- Born: 25 June 1900
- Died: 30 July 2006 (aged 106)
- Scientific career
- Fields: Medicine
- Institutions: University College Hospital

= Philip D'Arcy Hart =

British epidemiologist (1900–2006)

Philip Montagu D'Arcy Hart, CBE (25 June 1900 – 30 July 2006) was a seminal British medical researcher and pioneer in tuberculosis treatment.

==Personal life==
Philip D'Arcy Hart was the grandson of Samuel Montagu, 1st Baron Swaythling. He was educated at Clifton College.
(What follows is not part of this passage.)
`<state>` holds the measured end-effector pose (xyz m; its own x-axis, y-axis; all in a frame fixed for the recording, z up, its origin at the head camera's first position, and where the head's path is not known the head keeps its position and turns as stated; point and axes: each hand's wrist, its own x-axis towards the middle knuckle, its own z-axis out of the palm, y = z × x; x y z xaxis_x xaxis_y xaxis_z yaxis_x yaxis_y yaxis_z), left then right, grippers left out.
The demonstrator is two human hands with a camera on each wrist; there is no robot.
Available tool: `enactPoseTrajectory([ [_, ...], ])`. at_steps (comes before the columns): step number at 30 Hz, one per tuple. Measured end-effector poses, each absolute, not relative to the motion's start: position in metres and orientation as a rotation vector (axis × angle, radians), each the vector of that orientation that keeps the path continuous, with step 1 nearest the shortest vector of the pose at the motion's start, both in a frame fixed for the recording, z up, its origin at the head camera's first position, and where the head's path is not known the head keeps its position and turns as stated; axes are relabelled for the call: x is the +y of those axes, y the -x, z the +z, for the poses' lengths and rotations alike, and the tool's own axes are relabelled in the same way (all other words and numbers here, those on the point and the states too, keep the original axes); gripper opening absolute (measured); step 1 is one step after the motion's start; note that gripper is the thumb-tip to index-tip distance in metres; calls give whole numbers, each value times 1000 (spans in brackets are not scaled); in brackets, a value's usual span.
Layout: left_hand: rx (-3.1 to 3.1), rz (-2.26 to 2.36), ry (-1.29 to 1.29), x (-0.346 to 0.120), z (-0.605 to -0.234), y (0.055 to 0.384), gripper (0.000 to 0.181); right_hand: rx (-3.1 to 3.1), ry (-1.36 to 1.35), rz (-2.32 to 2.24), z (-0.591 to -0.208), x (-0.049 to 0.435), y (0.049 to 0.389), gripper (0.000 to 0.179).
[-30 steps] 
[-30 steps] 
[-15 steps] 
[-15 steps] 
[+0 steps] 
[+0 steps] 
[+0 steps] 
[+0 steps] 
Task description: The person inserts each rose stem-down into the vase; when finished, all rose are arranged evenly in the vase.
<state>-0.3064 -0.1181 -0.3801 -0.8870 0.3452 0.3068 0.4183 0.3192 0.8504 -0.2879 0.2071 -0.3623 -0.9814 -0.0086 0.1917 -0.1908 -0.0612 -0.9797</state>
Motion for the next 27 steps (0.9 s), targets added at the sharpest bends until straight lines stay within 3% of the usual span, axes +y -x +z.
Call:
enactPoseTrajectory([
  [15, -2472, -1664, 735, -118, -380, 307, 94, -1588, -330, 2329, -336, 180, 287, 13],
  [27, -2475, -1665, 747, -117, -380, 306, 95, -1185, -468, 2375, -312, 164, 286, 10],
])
In 1941, he married Ruth Meyer (1913–2007), later a medical gynaecologist. They had a son, the economist Oliver Hart.

Philip D'Arcy Hart died at the age of 106 in 2006.

==Career==
D'Arcy Hart became a consultant physician at University College Hospital at the age of 34. Three years later, he joined the Medical Research Council (MRC). He was a pioneer of evidence-based medicine, conducting some of the earliest randomized controlled trials on patulin in 1943 and streptomycin with Austin Bradford Hill.

D'Arcy Hart became involved with much of the MRC's early research into dust diseases in coal miners. He was a member of the MRC Streptomycin in Tuberculosis Trials Committee, which is generally accepted as the first randomized clinical trial. At the age of 71, D'Arcy Hart published a seminal paper in the Journal of Experimental Medicine, showing that the intracellular pathogen Mycobacterium tuberculosis avoids destruction in the cell's lysosomes by circumventing these organelles altogether—a trick now known to be used by many other intracellular pathogens.

He was a member of the Committee for the Study of Social Medicine set up in 1939, and later the Sigerist Society, which discussed the theoretical and social aspects of medicine from a Marxist point of view.